第2章 私の従兄
「 音駒って、バレーが強いんだよ〜? あ、ちなみに私はバレー部のマネージャーしてるんだ〜。」
「 へぇ〜、そうなんだ…。」
「 水原さんは、なんの部活に入るの? 」
そう聞かれて、言葉に詰まった。部活、かぁ…。パクリとサンドイッチを口いっぱいに頬張る。黙々と咀嚼し続けても、答えは全く出てこない。口元についたケチャップを、ペロリと舐めるとしょっぱい気がした。
「 んー、まだ考え中? 」
ズッーと音を立ててパックの牛乳を啜る。
「 ねぇ…、もし何処も決まらなかったらさぁ。うちのバレー部のマネージャーやらない? 」
「 …うーん。」
その時、ガタリと椅子を引く音がした。隣を見ると、赤葦くんが座っていた。白福さんは、ねぇと声をかける。
「 赤葦くんも、新しいマネージャー欲しくない? 」
「 後継者としてならいいんじゃない?」
私をちらりとも見ずに、そう呟くように返事をする。
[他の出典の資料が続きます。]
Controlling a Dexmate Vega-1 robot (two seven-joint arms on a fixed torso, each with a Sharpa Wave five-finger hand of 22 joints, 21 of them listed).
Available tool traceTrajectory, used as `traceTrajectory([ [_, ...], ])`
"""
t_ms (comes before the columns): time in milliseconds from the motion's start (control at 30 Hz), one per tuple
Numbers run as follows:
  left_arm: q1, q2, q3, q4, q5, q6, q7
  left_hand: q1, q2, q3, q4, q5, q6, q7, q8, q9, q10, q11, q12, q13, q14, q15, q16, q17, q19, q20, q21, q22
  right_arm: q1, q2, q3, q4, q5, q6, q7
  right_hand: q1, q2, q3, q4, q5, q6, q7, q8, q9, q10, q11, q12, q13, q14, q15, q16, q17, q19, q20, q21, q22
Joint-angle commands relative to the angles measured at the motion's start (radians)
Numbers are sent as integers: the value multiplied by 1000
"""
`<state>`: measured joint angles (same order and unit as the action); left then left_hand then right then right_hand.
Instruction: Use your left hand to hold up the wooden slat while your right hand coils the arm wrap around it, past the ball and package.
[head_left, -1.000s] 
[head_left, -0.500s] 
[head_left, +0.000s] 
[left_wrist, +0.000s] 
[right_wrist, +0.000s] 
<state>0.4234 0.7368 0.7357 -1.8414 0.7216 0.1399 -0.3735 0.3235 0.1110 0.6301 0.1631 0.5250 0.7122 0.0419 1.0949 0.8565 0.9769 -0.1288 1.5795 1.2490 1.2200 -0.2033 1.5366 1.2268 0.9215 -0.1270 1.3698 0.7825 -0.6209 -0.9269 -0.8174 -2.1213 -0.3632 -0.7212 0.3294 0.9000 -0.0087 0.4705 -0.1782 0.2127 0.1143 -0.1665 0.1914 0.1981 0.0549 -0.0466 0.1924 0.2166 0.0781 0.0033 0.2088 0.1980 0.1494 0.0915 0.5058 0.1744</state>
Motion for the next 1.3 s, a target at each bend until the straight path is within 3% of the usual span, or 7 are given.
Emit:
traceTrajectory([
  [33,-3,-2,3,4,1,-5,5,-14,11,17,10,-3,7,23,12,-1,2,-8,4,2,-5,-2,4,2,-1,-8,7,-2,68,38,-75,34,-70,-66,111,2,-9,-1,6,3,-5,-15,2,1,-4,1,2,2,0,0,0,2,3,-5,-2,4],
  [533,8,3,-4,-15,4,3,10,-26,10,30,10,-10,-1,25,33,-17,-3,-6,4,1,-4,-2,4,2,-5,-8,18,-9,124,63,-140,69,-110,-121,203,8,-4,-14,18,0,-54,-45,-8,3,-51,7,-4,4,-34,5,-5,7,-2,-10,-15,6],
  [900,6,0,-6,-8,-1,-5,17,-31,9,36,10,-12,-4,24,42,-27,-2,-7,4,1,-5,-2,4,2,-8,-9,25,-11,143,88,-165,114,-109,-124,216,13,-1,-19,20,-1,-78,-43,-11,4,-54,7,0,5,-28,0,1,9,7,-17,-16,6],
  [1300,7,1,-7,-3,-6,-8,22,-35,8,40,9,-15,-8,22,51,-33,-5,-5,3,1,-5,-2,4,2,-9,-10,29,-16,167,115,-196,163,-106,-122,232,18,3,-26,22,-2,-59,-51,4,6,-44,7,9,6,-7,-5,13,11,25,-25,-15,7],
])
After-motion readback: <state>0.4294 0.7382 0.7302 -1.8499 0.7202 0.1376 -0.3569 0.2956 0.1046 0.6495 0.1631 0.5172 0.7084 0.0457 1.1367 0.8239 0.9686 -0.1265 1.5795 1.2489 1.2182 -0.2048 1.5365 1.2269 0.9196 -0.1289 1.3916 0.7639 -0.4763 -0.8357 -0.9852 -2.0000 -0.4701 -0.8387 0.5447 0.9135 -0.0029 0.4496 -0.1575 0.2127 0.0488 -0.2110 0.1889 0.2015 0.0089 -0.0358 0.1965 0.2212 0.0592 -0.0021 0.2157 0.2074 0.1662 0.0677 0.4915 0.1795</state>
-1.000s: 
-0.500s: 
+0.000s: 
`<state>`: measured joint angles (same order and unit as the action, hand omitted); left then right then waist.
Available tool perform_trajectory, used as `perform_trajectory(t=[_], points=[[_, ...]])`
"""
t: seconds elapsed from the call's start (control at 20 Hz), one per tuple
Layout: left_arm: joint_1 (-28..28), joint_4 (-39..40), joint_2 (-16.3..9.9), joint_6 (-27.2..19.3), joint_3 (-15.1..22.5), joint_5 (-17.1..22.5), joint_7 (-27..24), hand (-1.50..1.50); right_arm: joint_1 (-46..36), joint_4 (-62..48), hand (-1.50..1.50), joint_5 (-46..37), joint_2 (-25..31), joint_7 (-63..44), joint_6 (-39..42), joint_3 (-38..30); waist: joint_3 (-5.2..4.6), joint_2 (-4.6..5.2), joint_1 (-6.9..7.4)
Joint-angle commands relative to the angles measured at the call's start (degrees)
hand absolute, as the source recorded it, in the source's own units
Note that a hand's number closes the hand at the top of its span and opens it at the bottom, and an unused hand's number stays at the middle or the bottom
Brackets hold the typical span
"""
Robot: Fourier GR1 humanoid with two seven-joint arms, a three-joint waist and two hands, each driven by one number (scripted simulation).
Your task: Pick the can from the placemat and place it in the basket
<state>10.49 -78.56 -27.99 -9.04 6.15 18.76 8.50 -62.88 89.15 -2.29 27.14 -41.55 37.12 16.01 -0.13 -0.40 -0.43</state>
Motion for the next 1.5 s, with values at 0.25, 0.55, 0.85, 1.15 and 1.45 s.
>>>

そっと、その言葉を聞かなかったようにして席を立ち上がる。白福さんが驚いたように私を見上げた。
「 何処行くの? 」
「 自販機。牛乳切らしちゃった。」
おばあちゃんが入れてくれた牛乳。無くなると寂しい気分になるの。そう言うと、白福さんはよしよしと頭を撫でてくれた。その時、ガラリと勢いよく教室のドアが引かれた。教室の視線が一気にドアに集中する。
「 光太郎ちゃん…? 」
「 (名前)ー。」
おいでおいでと言うように、私を手招きする。クラスの視線が一気に私に集まって居心地が悪すぎる。小走りしていくと、何故か後ろに赤葦くんも付いてきた。
「 赤葦、悪いな。今回はお前はお呼びじゃないんだ。」
その言葉に、目を丸くした赤葦くん。何でそんな顔をするの? はてなマークが頭を埋め尽くす。赤葦くんはバレー部なのはさっき知ったけど私についてきたのはなんで?
「 光太郎ちゃんは、赤葦くんと仲良いの? 」
「 あー、基本的によく一緒にいるから反射的についてきたんだろう。 」
その時、ふとした考えが頭をよぎる。
「 迷惑かけてないよね? テンションの上げ下げとかで!! 」
「 なっ、それはないっ!! 」
図星を突かれたような表情がおかしくて、声を上げて笑った。